## Task requirements
Using the data beneath this instruction, retype only the lines from the one that contains "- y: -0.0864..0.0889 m" down to the one that contains "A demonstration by", both included, exactly as they appear.

## Records provided
╭──

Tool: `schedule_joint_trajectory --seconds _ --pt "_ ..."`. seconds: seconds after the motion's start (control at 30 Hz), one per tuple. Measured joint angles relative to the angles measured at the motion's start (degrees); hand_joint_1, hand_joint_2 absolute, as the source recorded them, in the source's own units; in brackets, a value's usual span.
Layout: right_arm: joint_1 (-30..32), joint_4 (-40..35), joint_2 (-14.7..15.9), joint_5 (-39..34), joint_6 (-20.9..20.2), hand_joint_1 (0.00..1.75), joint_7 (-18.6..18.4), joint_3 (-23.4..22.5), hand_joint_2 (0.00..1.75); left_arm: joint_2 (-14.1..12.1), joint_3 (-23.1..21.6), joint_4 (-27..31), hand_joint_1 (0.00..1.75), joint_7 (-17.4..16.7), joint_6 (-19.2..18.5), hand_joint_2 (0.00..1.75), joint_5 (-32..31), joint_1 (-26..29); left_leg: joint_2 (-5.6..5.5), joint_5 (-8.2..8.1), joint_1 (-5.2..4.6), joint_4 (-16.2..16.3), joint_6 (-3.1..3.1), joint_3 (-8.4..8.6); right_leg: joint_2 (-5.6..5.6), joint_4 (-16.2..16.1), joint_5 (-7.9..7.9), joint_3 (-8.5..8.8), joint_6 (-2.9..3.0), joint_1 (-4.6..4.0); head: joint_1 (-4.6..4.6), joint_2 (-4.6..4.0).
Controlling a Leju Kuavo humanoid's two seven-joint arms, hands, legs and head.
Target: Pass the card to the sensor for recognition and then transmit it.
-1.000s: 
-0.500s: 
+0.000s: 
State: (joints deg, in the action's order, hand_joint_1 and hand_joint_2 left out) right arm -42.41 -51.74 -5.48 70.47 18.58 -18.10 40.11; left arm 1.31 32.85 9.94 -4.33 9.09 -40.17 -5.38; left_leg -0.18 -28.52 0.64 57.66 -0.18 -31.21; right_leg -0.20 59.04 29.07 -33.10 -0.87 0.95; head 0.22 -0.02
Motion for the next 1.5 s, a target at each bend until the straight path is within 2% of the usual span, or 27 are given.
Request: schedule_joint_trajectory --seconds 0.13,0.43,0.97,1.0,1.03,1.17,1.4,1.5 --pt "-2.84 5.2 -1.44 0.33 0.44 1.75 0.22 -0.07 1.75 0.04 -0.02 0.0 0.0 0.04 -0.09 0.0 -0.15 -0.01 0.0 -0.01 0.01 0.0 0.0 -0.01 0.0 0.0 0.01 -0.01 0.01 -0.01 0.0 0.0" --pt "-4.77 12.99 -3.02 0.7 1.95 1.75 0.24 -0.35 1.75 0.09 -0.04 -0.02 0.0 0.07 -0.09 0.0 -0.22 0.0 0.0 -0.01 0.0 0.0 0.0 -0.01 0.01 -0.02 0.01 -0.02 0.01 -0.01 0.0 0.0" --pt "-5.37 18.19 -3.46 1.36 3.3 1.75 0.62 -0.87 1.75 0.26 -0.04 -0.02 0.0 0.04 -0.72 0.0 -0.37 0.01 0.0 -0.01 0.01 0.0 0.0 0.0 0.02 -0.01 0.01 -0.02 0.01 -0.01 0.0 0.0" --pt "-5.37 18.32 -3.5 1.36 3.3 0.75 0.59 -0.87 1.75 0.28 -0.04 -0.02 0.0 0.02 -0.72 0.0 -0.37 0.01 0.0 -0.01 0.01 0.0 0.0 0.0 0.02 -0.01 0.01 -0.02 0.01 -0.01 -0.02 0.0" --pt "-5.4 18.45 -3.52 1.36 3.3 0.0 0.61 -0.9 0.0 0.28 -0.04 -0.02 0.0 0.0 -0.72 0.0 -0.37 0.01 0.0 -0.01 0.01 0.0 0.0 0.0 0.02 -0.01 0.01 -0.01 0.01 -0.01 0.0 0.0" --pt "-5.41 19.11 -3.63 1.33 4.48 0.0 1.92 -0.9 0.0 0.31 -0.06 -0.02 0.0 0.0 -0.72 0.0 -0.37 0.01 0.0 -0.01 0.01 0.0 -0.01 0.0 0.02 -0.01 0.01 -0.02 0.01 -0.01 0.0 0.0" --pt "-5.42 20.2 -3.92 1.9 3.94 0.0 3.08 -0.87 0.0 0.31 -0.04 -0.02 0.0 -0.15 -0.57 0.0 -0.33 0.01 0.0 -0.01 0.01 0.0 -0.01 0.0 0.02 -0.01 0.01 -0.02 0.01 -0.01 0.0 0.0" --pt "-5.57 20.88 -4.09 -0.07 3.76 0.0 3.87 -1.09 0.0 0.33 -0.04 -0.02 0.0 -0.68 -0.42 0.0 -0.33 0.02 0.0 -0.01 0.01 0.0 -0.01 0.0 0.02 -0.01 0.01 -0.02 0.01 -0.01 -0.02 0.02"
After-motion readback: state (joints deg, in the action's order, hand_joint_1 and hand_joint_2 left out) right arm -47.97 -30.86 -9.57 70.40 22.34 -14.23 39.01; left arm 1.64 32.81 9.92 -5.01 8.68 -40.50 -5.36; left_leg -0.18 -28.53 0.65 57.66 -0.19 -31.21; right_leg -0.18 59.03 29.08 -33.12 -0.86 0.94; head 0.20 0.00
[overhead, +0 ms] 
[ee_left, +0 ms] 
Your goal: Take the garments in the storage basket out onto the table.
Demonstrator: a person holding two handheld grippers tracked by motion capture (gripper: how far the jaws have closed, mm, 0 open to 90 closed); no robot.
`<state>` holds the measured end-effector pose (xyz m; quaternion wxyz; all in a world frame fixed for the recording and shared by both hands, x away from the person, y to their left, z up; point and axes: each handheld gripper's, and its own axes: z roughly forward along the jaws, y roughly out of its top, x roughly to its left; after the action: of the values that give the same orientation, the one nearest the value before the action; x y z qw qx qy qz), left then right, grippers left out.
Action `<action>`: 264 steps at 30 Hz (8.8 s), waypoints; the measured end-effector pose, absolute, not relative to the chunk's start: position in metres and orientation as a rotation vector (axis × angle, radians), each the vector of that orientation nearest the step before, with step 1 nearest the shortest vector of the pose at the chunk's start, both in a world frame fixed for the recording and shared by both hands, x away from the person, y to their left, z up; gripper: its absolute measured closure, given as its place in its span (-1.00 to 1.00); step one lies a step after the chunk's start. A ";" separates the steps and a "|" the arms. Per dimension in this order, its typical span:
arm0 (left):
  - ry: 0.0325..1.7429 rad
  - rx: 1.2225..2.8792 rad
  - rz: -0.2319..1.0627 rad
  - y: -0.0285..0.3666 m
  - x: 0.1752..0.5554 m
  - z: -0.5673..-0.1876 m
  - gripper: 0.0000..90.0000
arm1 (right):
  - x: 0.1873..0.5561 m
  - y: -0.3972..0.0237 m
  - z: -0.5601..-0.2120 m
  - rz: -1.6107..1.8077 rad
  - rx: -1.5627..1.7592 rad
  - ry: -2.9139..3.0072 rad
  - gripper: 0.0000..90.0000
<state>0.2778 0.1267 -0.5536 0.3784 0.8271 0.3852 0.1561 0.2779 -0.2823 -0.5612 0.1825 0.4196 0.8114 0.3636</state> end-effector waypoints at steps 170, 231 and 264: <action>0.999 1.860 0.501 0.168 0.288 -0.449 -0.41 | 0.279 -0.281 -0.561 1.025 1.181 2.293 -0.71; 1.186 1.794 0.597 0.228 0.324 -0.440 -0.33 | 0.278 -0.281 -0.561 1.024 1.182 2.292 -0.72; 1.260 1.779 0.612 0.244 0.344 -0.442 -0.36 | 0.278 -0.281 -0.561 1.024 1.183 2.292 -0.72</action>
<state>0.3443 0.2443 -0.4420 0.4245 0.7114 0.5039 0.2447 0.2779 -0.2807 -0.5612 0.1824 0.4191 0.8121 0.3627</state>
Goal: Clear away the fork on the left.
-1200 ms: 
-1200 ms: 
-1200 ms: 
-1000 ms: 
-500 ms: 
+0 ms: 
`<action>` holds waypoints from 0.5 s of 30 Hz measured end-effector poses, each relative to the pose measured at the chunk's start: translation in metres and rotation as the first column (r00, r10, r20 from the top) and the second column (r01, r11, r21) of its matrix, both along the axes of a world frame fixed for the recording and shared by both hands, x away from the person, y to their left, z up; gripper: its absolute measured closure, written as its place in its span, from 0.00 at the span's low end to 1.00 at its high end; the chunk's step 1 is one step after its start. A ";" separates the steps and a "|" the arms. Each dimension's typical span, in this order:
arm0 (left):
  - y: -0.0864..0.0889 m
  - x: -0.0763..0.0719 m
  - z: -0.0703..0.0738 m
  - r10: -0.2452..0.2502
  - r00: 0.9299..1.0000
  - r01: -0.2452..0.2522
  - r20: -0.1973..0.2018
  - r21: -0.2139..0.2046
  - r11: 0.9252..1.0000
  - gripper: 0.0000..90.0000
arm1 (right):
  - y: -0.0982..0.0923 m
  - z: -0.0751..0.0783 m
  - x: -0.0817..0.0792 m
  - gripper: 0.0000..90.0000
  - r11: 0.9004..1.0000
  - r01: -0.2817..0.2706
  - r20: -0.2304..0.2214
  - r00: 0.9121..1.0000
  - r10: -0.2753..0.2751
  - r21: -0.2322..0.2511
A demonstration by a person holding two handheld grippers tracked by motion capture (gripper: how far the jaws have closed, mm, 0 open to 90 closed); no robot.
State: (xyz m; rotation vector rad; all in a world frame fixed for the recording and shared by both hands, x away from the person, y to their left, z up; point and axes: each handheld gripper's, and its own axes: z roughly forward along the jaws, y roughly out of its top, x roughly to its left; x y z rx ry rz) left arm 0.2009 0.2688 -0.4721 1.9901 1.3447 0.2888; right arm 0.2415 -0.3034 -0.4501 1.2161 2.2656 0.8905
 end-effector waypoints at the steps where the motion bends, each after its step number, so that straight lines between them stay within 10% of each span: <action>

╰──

## Solution below
  - y: -0.0864..0.0889 m
  - x: -0.0763..0.0719 m
  - z: -0.0703..0.0738 m
  - r10: -0.2452..0.2502
  - r00: 0.9299..1.0000
  - r01: -0.2452..0.2522
  - r20: -0.1973..0.2018
  - r21: -0.2139..0.2046
  - r11: 0.9252..1.0000
  - gripper: 0.0000..90.0000
arm1 (right):
  - y: -0.0982..0.0923 m
  - z: -0.0751..0.0783 m
  - x: -0.0817..0.0792 m
  - gripper: 0.0000..90.0000
  - r11: 0.9004..1.0000
  - r01: -0.2817..0.2706
  - r20: -0.2304..0.2214
  - r00: 0.9121..1.0000
  - r10: -0.2753..0.2751
  - r21: -0.2322..0.2511
A demonstration by a person holding two handheld grippers tracked by motion capture (gripper: how far the jaws have closed, mm, 0 open to 90 closed); no robot.

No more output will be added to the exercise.